§ **Your assignment**
Bring together every line in the data that includes "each".

§ **Given data**
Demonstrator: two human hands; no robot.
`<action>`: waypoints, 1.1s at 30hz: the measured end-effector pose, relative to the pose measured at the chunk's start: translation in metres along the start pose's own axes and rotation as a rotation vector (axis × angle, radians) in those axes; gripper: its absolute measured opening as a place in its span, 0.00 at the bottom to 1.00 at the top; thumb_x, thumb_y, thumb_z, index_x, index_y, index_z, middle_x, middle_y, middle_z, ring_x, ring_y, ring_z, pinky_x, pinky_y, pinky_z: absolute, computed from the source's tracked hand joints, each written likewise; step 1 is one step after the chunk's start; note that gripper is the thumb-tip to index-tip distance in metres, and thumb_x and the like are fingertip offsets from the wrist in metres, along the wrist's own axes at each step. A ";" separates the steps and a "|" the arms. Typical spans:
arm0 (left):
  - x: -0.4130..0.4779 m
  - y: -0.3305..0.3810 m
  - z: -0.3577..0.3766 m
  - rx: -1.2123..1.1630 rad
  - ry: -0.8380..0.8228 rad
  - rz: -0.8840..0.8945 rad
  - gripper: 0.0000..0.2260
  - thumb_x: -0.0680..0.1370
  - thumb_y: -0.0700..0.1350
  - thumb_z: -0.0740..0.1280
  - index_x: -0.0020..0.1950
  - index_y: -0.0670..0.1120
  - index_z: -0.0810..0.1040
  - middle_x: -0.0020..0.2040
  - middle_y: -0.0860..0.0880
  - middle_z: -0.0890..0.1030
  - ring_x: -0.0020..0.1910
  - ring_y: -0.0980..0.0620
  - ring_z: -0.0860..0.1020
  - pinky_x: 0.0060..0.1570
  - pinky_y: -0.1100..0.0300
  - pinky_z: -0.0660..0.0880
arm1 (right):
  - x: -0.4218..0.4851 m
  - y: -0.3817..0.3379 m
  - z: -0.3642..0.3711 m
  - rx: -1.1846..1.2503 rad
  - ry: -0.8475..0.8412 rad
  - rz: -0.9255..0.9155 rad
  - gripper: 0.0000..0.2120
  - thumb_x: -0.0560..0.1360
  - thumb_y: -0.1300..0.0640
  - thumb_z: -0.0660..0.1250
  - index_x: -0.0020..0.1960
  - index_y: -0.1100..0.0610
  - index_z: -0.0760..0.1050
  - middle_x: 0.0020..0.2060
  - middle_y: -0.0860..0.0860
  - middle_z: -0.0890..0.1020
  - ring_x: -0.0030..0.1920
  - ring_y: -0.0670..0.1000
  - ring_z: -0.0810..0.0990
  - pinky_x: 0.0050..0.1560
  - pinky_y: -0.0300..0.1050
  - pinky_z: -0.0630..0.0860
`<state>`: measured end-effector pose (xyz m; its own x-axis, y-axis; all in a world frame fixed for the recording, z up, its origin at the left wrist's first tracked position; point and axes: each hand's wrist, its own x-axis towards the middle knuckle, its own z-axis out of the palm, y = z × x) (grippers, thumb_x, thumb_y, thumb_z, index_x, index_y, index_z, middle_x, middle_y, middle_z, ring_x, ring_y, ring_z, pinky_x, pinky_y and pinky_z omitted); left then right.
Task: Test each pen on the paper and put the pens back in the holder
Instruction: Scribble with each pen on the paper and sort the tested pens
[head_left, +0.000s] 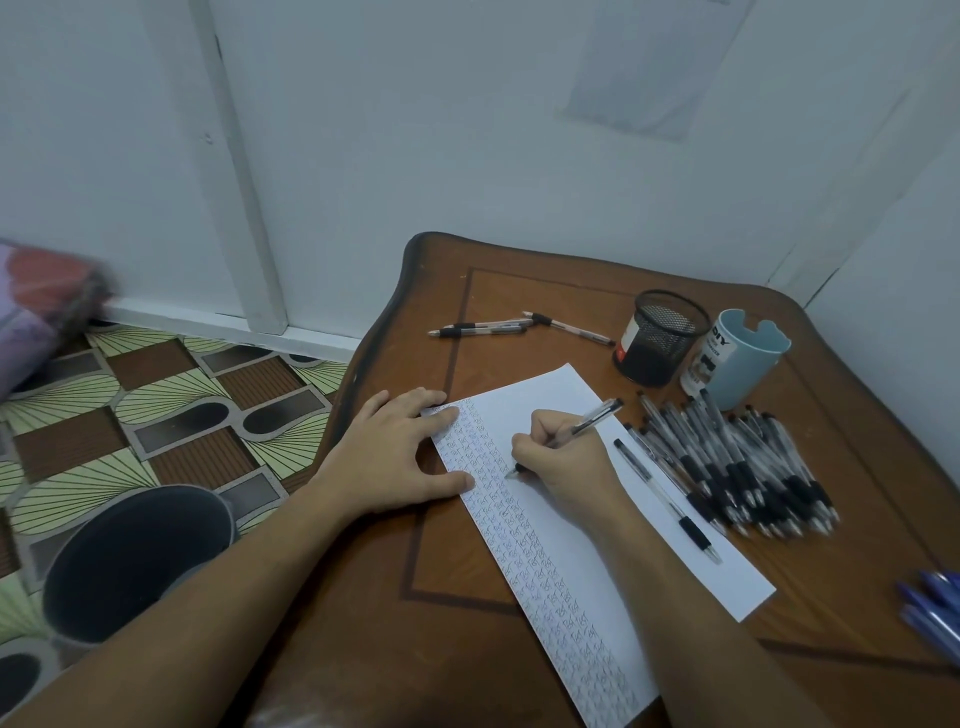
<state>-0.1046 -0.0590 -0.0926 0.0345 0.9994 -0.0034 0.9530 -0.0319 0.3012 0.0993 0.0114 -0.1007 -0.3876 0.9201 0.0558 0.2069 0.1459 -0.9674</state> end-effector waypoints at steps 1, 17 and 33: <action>0.000 0.000 0.000 0.001 0.000 0.001 0.46 0.63 0.78 0.50 0.76 0.57 0.61 0.77 0.58 0.57 0.76 0.57 0.52 0.74 0.51 0.41 | 0.000 0.000 0.000 0.009 0.008 0.000 0.18 0.74 0.68 0.68 0.31 0.65 0.62 0.30 0.57 0.64 0.34 0.54 0.70 0.35 0.42 0.77; 0.002 -0.003 0.003 0.004 0.009 0.009 0.47 0.61 0.79 0.48 0.76 0.57 0.61 0.77 0.58 0.57 0.76 0.57 0.52 0.74 0.52 0.40 | -0.001 -0.001 -0.001 0.023 -0.009 -0.009 0.22 0.74 0.70 0.66 0.27 0.56 0.63 0.27 0.53 0.63 0.29 0.46 0.70 0.34 0.40 0.76; 0.001 -0.001 0.001 0.002 0.008 0.006 0.48 0.61 0.79 0.47 0.76 0.57 0.62 0.77 0.58 0.57 0.76 0.57 0.53 0.74 0.51 0.42 | -0.001 0.002 -0.003 -0.002 0.028 -0.025 0.23 0.73 0.68 0.66 0.26 0.53 0.60 0.27 0.51 0.63 0.28 0.47 0.70 0.35 0.45 0.77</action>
<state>-0.1052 -0.0582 -0.0939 0.0379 0.9993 0.0065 0.9534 -0.0381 0.2992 0.1023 0.0118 -0.1016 -0.3672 0.9261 0.0872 0.1993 0.1699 -0.9651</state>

§ **Task result**
`<action>`: waypoints, 1.1s at 30hz: the measured end-effector pose, relative to the pose measured at the chunk's start: translation in metres along the start pose's own axes and rotation as a rotation vector (axis × angle, radians) in those axes; gripper: its absolute measured opening as a place in its span, 0.00 at the bottom to 1.00 at the top; thumb_x, thumb_y, thumb_z, index_x, index_y, index_z, middle_x, middle_y, middle_z, ring_x, ring_y, ring_z, pinky_x, pinky_y, pinky_z: absolute, computed from the source's tracked hand joints, each written likewise; step 1 is one step after the chunk's start; note that gripper is the thumb-tip to index-tip distance in metres, and thumb_x and the like are fingertip offsets from the wrist in metres, along the wrist's own axes at each step. A ";" separates the steps and a "|" the arms. Typical spans:
`<state>`: measured end-effector pose (xyz m; its own x-axis, y-axis; all in a world frame fixed for the recording, z up, its origin at the left wrist's first tracked position; point and axes: each hand's wrist, its own x-axis towards the middle knuckle, its own z-axis out of the palm, y = z × x) (grippers, thumb_x, thumb_y, thumb_z, index_x, index_y, index_z, middle_x, middle_y, middle_z, ring_x, ring_y, ring_z, pinky_x, pinky_y and pinky_z omitted); left then right.
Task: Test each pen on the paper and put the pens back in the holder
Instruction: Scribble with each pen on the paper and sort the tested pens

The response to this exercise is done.